To the UNO . Btw it is a si5351.
// --------------------------------------------------------------------------------------------------------------------------------------------------
//
// M0NTV Homebrewing
//
// D I G I T A L O S C I L L A T O R
//
// VERSION 4.5
// (March 26th 2022)
//
// -------------------------------------------------------------------------------------------------------------------------------------------------
//
// This is an adaptation of code created by Jason Mildrum (NT7S), Przemek Sadowski (SQ9NJE) and Tommy Hall (AK2B).
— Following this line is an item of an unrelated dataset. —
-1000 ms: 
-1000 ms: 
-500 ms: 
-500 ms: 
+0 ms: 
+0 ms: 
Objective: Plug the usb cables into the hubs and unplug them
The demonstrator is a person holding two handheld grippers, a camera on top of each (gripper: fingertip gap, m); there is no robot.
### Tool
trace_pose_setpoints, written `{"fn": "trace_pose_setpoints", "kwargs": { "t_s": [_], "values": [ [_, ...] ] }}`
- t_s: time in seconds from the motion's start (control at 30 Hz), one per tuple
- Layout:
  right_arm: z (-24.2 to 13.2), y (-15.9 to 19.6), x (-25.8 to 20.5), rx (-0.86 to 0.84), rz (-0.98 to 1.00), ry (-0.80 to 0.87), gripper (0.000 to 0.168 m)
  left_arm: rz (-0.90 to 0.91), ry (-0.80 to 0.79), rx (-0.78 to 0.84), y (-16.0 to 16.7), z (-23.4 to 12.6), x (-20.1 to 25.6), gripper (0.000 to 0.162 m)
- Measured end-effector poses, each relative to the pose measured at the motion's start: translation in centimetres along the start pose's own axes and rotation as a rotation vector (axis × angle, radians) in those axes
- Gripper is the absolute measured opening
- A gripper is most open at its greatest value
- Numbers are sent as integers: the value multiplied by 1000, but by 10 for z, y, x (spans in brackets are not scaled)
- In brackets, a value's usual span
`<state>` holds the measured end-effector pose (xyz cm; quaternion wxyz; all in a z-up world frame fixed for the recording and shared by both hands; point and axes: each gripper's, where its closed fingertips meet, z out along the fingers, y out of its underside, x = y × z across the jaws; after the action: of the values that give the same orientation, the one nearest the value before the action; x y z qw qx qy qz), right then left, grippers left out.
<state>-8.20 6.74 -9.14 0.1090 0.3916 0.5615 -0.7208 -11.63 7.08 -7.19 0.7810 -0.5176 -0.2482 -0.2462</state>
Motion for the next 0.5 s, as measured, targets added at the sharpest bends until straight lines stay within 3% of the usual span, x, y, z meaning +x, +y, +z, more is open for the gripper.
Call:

// It includes modifications to use the etherkit/Si5351 Arduino library (https://github.com/etherkit/Si5351Arduino)
//
// 17m SUPERHET VERSION (NEW VFO/BFO)
#include <Rotary.h>
#include <si5351.h>
#include <Wire.h>
#include <LiquidCrystal_I2C.h>
#define F_MIN 100000000UL // Lower frequency limit - Set this to where you want
#define F_MAX 5000000000UL // Upper frequency limit - Set this to where you want
#define ENCODER_A 2 // Encoder pin A (NB. If you encoder works in reverse (i.e. anticlockwise = increment; clockwise = decrement) then swap pins 2 and 3 over)
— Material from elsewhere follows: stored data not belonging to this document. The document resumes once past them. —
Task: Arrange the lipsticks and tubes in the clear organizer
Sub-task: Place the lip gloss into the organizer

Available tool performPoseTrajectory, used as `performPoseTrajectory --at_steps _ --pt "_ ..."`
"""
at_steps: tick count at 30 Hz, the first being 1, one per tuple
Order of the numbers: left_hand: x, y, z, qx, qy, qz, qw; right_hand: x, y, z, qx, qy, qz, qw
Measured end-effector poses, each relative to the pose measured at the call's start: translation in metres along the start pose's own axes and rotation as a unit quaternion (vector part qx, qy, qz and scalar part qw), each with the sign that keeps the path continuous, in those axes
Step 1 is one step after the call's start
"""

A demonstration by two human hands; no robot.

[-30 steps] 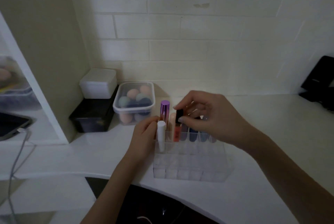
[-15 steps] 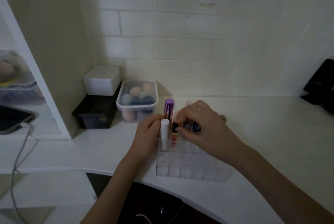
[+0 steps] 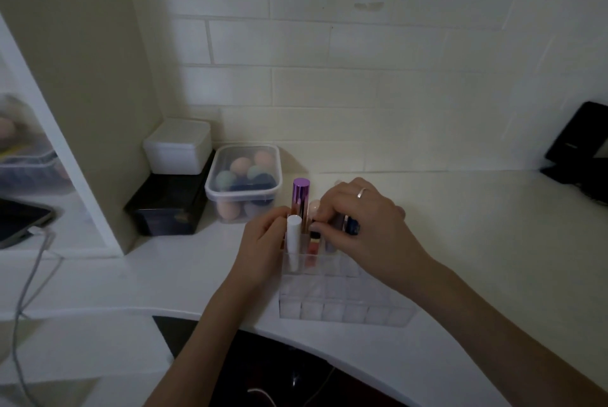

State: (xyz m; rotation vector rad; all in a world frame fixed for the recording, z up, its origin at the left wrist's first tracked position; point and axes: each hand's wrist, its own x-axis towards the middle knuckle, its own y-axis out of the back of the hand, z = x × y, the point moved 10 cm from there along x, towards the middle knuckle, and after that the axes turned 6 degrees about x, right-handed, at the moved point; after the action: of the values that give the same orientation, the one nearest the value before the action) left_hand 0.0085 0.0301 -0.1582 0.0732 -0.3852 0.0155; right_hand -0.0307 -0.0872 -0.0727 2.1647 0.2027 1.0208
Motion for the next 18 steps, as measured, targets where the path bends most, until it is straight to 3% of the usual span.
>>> performPoseTrajectory --at_steps 8,18 --pt "-0.0001 -0.0013 -0.0028 -0.018 0.013 -0.003 1.0 -0.0005 0.0054 -0.0045 0.036 0.028 0.008 0.999" --pt "-0.0007 -0.0018 0.005 -0.009 -0.018 -0.011 1.0 -0.0007 0.003 0.002 0.015 0.002 0.004 1.0"
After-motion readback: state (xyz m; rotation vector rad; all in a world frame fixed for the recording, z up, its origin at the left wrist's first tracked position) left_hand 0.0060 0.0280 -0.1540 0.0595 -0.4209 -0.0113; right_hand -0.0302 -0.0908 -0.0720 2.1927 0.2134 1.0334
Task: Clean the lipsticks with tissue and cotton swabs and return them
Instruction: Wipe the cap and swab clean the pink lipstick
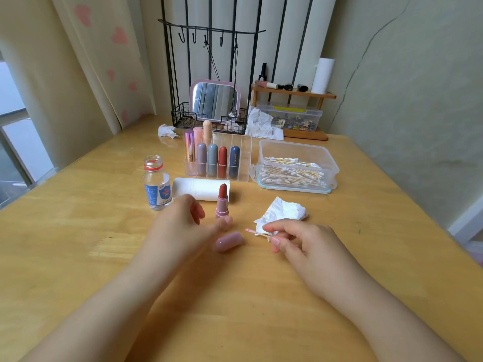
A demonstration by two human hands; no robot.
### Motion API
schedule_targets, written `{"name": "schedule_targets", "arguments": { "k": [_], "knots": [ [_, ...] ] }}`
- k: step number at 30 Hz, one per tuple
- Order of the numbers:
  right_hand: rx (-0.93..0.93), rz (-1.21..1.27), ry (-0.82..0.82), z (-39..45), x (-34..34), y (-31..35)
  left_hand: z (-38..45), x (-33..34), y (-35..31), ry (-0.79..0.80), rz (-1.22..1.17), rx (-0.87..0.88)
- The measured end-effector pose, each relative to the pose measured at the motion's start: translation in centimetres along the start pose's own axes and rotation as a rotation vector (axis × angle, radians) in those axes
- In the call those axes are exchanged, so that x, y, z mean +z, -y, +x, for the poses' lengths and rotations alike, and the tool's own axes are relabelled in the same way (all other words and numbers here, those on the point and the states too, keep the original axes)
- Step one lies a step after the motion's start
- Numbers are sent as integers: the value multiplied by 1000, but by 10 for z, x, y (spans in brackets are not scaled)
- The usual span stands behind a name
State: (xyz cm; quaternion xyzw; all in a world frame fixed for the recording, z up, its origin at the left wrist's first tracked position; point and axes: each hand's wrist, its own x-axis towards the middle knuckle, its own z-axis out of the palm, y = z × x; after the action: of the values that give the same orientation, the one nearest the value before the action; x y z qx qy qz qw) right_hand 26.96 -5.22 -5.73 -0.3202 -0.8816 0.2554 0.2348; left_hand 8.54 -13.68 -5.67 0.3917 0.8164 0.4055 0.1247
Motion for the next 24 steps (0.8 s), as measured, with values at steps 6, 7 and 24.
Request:
{"name": "schedule_targets", "arguments": {
  "k": [6, 7, 24],
  "knots": [
    [65, 172, -52, -2, 0, 7, 9, 12, 10, 31, -105, 86],
    [71, 198, -57, -2, 0, 8, 10, 14, 10, 38, -105, 87],
    [-205, 248, -358, -12, -18, 30, -28, 3, -18, 42, -449, 378]
  ]
}}
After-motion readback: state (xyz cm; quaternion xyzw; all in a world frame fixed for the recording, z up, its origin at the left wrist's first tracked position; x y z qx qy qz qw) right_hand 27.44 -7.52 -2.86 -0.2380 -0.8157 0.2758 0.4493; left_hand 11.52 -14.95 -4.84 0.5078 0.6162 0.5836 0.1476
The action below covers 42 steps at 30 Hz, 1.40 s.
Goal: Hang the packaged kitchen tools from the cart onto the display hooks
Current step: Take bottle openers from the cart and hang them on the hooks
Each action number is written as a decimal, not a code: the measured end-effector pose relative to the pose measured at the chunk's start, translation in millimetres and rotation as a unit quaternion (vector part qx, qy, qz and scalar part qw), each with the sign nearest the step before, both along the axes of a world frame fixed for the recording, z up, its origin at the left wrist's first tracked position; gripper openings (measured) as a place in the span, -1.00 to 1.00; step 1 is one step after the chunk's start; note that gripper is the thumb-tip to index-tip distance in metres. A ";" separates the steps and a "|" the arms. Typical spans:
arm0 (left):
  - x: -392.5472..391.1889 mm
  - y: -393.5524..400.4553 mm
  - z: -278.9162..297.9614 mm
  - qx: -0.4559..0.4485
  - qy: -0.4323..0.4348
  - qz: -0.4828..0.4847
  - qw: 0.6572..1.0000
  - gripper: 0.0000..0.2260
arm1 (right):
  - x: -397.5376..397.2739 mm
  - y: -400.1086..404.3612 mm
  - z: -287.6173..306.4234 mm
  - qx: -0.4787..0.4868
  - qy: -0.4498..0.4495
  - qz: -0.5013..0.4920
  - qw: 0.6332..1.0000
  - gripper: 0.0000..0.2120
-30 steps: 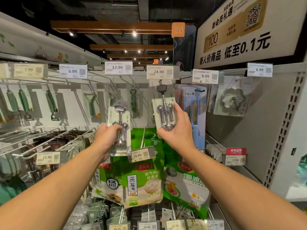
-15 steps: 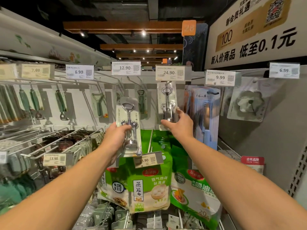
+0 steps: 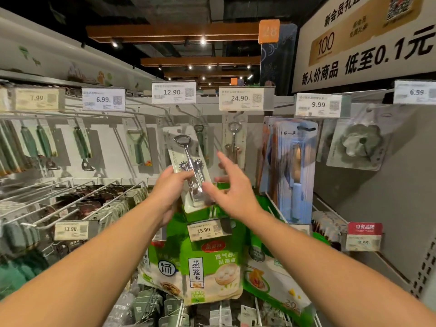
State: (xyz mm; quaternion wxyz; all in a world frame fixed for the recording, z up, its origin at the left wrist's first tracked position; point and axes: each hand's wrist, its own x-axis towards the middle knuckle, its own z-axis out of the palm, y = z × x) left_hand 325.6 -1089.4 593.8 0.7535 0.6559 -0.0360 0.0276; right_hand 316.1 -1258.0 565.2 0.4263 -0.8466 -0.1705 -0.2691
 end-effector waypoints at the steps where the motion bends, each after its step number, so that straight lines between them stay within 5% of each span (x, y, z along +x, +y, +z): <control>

#define ENCODER_B 3 // Encoder pin B
#define ENCODER_BTN A3
//I2C pins declaration
//LiquidCrystal_I2C lcd(0x27, 2, 1, 0, 4, 5, 6, 7, 3, POSITIVE);
//LiquidCrystal_I2C lcd = LiquidCrystal_I2C(0x27, 16, 2); // Change to (0x27,20,4) for 20x4 LCD.
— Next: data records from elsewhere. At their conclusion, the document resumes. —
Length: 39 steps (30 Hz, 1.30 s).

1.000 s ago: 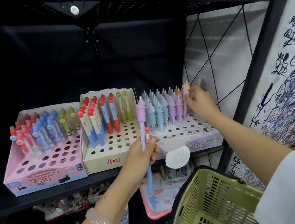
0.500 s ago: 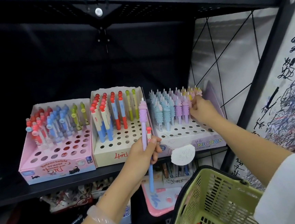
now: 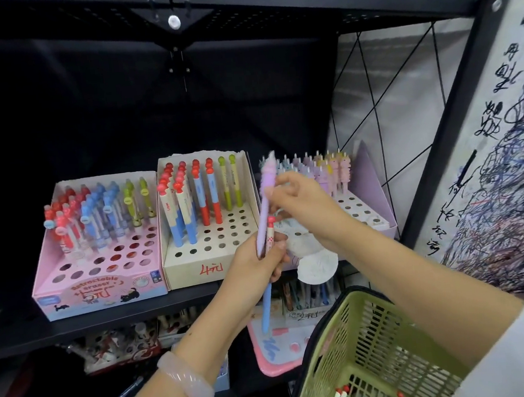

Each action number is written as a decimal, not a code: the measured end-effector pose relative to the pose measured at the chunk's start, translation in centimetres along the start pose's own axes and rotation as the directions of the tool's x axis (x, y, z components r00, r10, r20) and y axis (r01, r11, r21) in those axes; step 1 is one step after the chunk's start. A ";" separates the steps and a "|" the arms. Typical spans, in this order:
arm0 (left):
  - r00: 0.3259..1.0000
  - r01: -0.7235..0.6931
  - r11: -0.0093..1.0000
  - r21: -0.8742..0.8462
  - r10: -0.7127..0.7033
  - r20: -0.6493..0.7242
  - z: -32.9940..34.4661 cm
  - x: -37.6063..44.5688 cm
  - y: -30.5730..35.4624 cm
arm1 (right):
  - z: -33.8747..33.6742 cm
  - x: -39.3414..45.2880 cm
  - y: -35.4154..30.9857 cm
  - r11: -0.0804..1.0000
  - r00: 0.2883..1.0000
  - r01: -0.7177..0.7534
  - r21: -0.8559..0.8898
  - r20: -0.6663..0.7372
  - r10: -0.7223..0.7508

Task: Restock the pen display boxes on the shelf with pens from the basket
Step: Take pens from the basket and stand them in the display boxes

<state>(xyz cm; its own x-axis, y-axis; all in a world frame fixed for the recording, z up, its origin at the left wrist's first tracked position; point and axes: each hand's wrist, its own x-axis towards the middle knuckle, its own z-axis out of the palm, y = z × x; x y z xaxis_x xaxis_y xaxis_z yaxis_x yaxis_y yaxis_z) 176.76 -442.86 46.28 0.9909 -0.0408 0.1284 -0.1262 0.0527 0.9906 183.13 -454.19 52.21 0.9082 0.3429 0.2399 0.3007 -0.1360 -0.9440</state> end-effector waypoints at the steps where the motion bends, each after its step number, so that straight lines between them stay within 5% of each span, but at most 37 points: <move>1: 1.000 0.001 1.000 0.008 -0.001 0.006 -0.1 0.0 0.0 | -0.6 0.4 -0.1 0.999 0.996 0.025 0.019 -0.085 -0.024; 5: 1.000 0.008 1.000 0.026 -0.008 0.011 -0.3 -0.2 -0.1 | -4.1 2.0 0.3 0.994 0.886 0.105 0.007 -0.456 -0.091; 7: 1.000 -0.006 1.000 0.005 0.006 0.005 -0.4 -0.3 0.0 | -5.8 2.2 1.1 0.994 0.852 0.079 -0.079 -0.513 -0.108; 12: 0.999 -0.027 1.000 0.005 0.028 -0.027 -0.7 -0.1 -0.2 | -6.9 1.5 3.9 0.897 0.915 -0.014 -0.442 -0.368 -0.167; 19: 0.990 0.071 0.988 -0.138 -0.087 -0.111 -0.9 0.3 -0.8 | -6.5 1.7 5.5 0.748 0.986 -0.058 -0.661 -0.155 -0.061; 24: 0.997 0.007 0.998 -0.055 -0.011 -0.076 -1.5 -0.4 -0.4 | -6.2 1.4 5.5 0.629 0.966 -0.123 -0.768 -0.238 -0.102; 27: 0.997 -0.048 0.998 -0.028 0.046 -0.066 -1.6 -0.8 0.0 | -4.1 0.2 3.9 0.690 0.899 -0.029 -0.723 -0.320 -0.298; 29: 0.995 -0.064 0.998 -0.029 0.061 -0.080 -1.6 -1.0 0.3 | -1.8 -0.6 2.2 0.819 0.957 0.109 -0.564 -0.165 -0.241; 33: 0.989 -0.083 0.994 -0.072 0.073 -0.128 -2.1 -1.3 0.6 | 2.4 -1.8 0.3 0.937 0.986 0.107 -0.332 0.160 -0.056; 36: 0.982 -0.110 0.993 -0.048 0.101 -0.156 -3.4 -1.8 0.9 | 4.1 -1.2 -0.6 0.954 0.988 0.112 -0.279 0.136 -0.076; 39: 0.967 -0.144 0.969 0.202 0.182 -0.181 -6.0 -2.5 0.7 | 5.2 0.4 -1.7 0.981 0.993 0.116 -0.156 0.034 -0.112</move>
<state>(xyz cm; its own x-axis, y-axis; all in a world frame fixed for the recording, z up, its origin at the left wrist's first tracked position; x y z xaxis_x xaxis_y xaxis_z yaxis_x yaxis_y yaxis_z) 174.45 -436.71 46.36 0.9434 0.1508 0.2955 -0.2747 -0.1446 0.9506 181.50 -449.03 52.70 0.8585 0.3876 0.3357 0.4454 -0.2391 -0.8628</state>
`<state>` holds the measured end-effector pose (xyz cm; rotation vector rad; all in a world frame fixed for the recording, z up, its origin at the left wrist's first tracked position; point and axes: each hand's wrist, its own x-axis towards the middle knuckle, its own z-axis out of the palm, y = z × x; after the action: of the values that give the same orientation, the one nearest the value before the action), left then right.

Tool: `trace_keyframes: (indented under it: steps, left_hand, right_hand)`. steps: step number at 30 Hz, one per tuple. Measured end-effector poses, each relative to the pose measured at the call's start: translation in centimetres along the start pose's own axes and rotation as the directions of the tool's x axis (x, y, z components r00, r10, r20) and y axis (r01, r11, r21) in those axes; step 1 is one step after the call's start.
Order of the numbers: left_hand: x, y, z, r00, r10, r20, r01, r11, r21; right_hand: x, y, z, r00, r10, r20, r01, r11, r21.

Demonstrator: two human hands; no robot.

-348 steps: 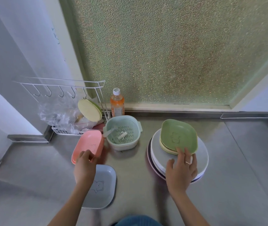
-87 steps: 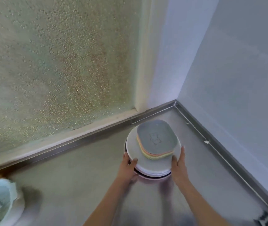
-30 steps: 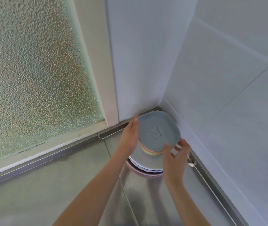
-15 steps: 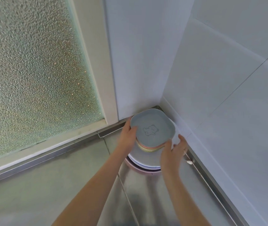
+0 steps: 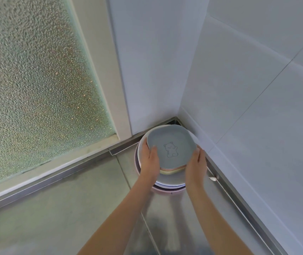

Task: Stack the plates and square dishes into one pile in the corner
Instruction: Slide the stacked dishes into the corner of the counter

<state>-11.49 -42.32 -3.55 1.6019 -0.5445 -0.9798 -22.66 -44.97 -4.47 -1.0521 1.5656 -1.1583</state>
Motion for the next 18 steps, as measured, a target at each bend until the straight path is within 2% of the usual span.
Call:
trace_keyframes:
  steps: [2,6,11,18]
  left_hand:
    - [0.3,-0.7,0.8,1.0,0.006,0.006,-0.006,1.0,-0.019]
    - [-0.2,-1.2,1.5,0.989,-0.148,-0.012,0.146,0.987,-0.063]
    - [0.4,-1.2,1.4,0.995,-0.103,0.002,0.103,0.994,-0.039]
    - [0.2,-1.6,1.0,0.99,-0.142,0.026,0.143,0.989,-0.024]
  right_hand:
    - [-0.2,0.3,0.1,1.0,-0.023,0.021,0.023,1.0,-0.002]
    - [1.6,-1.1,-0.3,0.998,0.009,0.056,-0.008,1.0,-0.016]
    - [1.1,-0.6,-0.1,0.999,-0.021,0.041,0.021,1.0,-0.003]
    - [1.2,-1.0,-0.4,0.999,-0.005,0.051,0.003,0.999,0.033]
LiquidCrystal_I2C lcd(0x27, 16,2);
Si5351 si5351;
Rotary r = Rotary(ENCODER_A, ENCODER_B);
// SETTING UP THE VFO & BFO
//
// NB. You'll need to know the -6dB bandwidth of your crystal filter. It's done pretty easily with a NanoVNA (see my video 'Crystal Filters For The Fearful').
//
//
//
// For USB: The figure is simply the top edge of your crystal sideband filter + an optional 300 Hz offset to attenuate the sub 300 Hz frequencies and allow more higher frequencies through the pass band.
//
// For LSB: To avoid sideband inversion the BFO (and LO) are dropped by the filter bandwidth plus a further 300 Hz frequency offset (see above). So LSB = top edge of filter - filter B/W - 300 Hz.
volatile uint32_t LSB = 1332460000ULL; // 2.4 kHz 13.3 MHz (8 Pole) Filter
volatile uint32_t USB = 1332790000ULL; // 2.4 kHz 13.3 MHz (8 Pole) Filter
volatile uint32_t bfo = 1332790000ULL; // 2.4 kHz 13.3 MHz (8 Pole) Filter (USB)
//These USB/LSB frequencies are added to or subtracted from the vfo frequency in the "Loop()"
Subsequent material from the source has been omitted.